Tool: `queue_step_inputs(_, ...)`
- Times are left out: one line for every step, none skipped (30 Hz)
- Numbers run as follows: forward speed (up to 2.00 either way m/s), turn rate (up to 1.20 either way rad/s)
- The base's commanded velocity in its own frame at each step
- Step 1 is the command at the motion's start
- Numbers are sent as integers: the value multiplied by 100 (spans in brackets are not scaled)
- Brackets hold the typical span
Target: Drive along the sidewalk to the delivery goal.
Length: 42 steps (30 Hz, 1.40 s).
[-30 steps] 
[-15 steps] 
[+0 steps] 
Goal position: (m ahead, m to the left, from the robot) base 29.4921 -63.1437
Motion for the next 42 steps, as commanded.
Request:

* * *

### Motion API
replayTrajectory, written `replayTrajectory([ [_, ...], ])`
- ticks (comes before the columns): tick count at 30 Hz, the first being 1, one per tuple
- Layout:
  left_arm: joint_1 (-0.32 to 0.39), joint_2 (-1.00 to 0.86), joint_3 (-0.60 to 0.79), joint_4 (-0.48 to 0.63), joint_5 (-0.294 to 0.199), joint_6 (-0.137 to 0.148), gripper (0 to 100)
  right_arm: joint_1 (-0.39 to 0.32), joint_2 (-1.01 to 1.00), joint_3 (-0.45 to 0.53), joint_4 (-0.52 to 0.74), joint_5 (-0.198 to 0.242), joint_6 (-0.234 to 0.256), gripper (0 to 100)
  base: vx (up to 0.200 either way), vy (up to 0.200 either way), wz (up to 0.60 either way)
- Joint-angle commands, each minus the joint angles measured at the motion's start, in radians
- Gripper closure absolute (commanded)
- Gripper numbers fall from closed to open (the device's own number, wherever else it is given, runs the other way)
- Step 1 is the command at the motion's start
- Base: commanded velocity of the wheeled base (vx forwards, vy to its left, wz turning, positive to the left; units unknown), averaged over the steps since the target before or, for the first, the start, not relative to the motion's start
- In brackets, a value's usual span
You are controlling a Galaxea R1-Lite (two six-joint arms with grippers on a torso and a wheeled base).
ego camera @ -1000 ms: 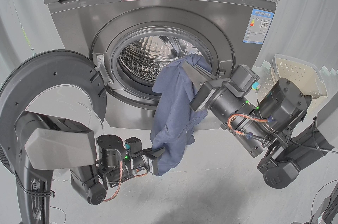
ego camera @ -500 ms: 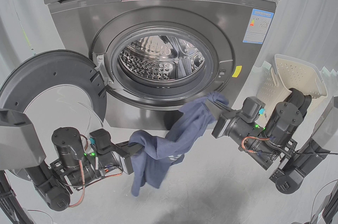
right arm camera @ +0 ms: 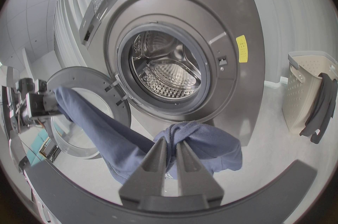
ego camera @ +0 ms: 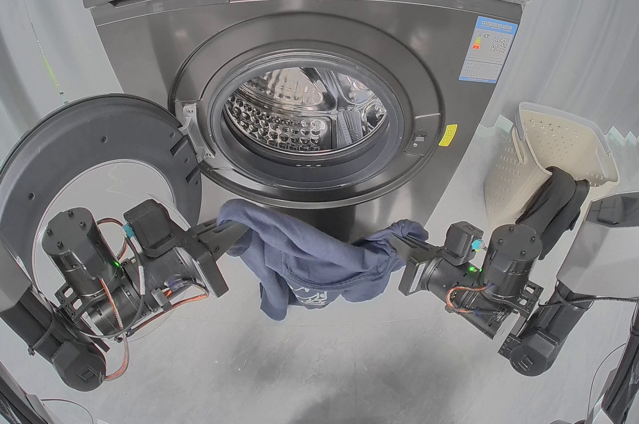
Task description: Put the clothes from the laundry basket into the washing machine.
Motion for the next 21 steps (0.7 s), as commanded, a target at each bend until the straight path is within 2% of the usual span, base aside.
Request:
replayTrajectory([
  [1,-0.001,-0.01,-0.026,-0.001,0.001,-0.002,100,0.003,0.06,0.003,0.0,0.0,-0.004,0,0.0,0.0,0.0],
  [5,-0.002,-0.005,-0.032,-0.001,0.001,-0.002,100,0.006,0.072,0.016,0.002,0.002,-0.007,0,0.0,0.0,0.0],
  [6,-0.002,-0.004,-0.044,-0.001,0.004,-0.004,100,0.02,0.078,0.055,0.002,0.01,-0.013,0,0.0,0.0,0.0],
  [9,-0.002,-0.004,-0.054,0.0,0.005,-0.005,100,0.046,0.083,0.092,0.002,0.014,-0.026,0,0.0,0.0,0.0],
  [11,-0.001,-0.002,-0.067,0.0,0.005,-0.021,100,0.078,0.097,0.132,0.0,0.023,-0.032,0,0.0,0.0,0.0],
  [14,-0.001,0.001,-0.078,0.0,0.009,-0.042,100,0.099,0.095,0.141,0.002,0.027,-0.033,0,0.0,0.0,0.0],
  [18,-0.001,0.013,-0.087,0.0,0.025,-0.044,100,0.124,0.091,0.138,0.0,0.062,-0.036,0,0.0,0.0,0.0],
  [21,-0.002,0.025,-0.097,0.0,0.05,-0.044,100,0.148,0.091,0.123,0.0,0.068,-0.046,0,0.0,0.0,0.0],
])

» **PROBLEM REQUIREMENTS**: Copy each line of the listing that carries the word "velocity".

» **ANSWER TO THIS PROBLEM**:
- The base's commanded velocity in its own frame at each step
- Base: commanded velocity of the wheeled base (vx forwards, vy to its left, wz turning, positive to the left; units unknown), averaged over the steps since the target before or, for the first, the start, not relative to the motion's start

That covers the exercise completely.